Friday at Bethel University: Orphei Drängar Choir. In town for the big American Choral Directors Association (ACDA) annual conference, the 80-voice men’s choir from Uppsala, Sweden, will give its only public performance here in Bethel’s Benson Great Hall. Young, light voices blend with older, seasoned ones in a program of songs featuring Swedish mezzo-soprano Katija Dragojevics. The choir’s former conductor, Robert Sund, will return to America to lead the concert. Formed in 1853, Orphei Drängar has sung in the world’s great concert halls, stone quarries and paper mills; other guest artists have included Anne Sofie von Otter. 7:30 p.m. FMI and tickets ($20/10). If you don’t want to log in, call the Bethel box office at 651-638-6333.

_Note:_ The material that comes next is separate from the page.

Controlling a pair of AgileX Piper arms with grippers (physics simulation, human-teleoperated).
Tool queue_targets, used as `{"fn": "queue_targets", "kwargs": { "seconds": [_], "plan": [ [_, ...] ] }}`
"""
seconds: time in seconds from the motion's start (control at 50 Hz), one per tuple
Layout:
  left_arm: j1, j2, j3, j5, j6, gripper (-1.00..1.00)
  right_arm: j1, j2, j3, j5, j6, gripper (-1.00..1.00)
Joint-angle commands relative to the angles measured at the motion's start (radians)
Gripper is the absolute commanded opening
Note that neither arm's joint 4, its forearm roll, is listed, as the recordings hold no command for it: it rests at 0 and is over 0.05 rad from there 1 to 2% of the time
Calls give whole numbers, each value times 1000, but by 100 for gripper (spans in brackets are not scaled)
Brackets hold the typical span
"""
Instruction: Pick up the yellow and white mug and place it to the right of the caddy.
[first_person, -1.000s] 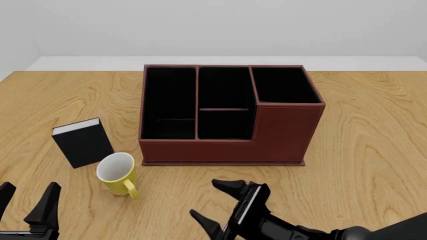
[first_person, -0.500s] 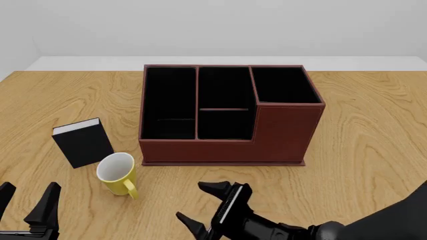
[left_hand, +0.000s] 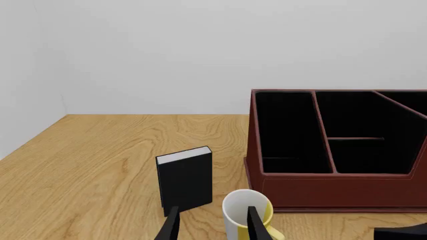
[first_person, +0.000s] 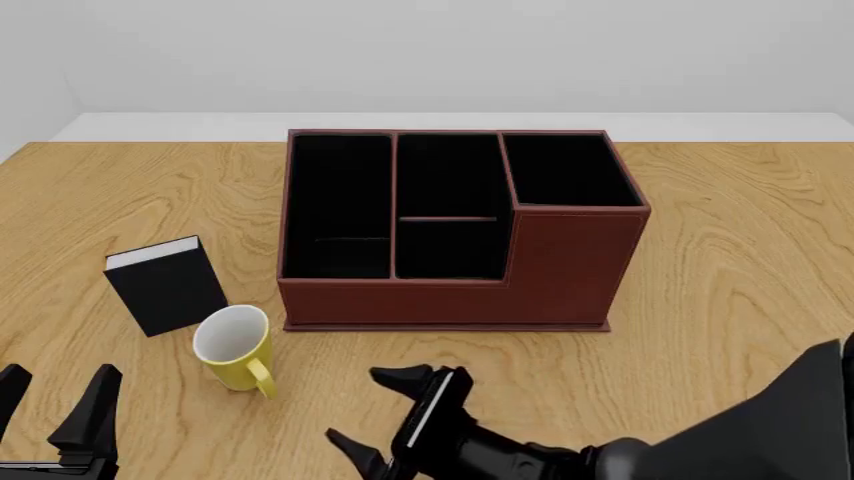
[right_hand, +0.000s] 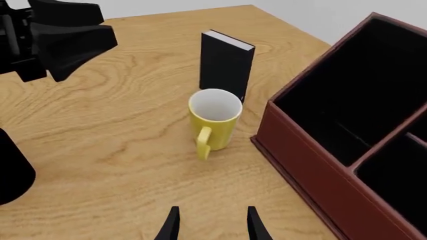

Inspired by the Hagia Sophia in Istanbul, built in 1910 and listed on the National Register of Historic Places, the Memorial Chapel at Lakewood Cemetery is a treasure in our midst. Inside the 65-foot-high dome, ringed with stained glass windows, are more than 10 million mosaic tiles: marble, colored stone, and glass fused with gold and silver. Downstairs are four crematories, two dating from 1910. The Chapel was designed by Minneapolis architect Harry Wild Jones, the interior by New York designer Charles Lamb. Lakewood is offering free guided tours on Sunday, March 19, from noon – 4 p.m. Tickets are free but space is limited.